**Source material**
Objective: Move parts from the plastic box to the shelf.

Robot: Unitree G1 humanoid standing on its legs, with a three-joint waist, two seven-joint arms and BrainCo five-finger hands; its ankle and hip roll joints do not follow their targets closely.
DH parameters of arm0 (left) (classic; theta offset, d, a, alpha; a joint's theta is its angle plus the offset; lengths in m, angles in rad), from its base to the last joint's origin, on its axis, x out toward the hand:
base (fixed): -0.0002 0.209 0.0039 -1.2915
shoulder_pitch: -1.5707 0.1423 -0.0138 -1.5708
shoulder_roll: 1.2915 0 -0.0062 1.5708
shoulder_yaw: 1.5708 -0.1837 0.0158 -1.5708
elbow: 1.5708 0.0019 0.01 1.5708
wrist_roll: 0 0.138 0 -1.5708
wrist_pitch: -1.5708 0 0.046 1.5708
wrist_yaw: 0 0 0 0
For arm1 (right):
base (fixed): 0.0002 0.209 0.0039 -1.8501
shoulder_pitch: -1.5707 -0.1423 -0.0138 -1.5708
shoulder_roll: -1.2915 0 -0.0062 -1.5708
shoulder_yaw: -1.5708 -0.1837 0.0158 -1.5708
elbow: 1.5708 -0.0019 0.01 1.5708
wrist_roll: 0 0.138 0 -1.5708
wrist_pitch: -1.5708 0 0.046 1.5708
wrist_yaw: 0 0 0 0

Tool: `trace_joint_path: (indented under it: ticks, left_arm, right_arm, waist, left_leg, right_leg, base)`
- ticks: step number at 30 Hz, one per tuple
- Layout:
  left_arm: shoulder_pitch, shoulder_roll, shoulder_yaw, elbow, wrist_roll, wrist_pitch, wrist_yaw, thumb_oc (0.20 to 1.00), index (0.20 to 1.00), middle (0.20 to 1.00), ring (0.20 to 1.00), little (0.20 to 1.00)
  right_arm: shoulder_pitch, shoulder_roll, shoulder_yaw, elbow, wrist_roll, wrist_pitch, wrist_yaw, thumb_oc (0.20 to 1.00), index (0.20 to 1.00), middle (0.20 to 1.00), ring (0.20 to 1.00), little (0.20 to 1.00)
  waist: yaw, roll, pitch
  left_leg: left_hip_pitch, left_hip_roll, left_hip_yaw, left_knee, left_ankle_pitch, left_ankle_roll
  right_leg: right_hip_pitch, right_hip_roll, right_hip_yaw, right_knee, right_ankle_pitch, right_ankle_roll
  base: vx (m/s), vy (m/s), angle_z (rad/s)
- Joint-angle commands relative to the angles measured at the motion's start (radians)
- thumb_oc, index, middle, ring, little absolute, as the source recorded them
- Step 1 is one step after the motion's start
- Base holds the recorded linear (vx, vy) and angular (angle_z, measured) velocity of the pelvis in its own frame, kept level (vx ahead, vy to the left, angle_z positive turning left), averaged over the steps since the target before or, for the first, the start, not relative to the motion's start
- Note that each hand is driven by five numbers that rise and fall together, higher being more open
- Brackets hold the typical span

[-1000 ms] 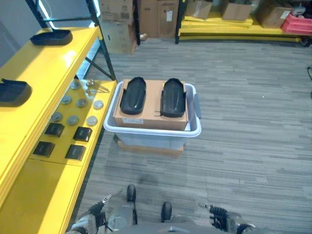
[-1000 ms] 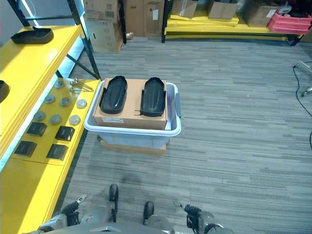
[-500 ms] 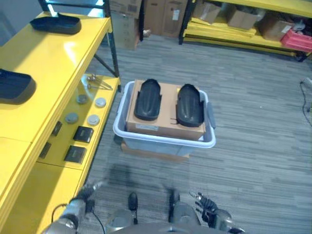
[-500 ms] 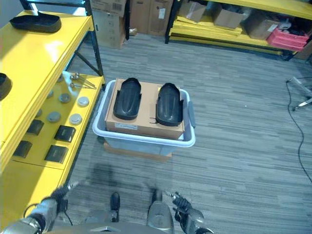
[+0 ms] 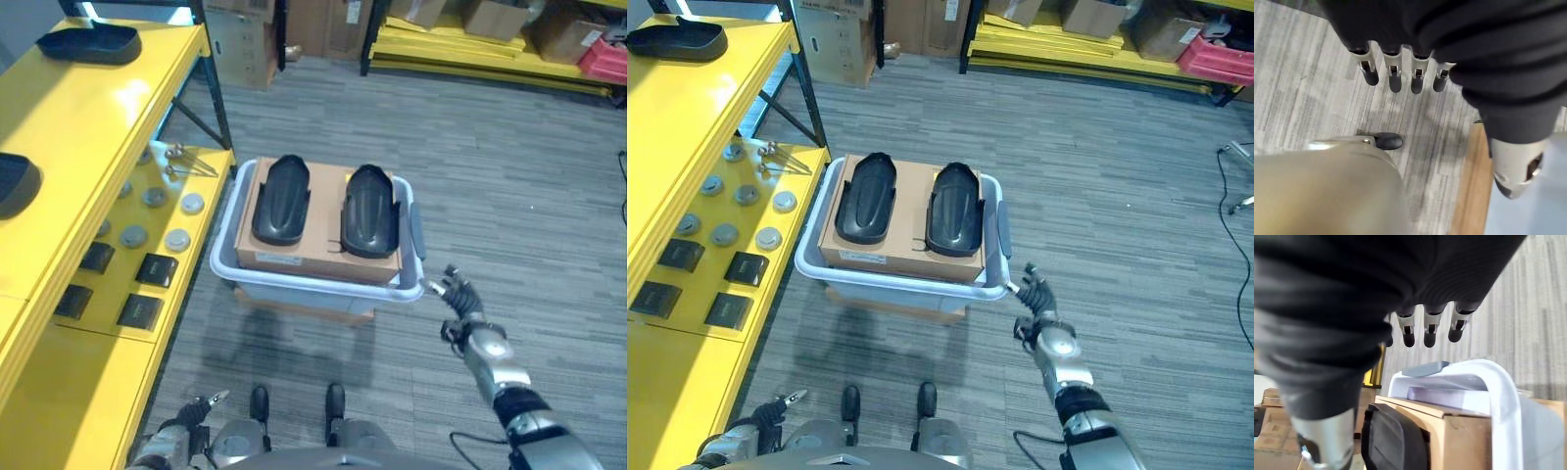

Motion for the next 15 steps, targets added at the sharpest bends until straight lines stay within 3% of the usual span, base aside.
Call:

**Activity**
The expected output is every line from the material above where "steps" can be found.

**Result of the exercise**
- Base holds the recorded linear (vx, vy) and angular (angle_z, measured) velocity of the pelvis in its own frame, kept level (vx ahead, vy to the left, angle_z positive turning left), averaged over the steps since the target before or, for the first, the start, not relative to the motion's start
Motion for the next 15 steps, targets added at the sharpest bends until straight lines stay within 3% of the usual span, base aside.

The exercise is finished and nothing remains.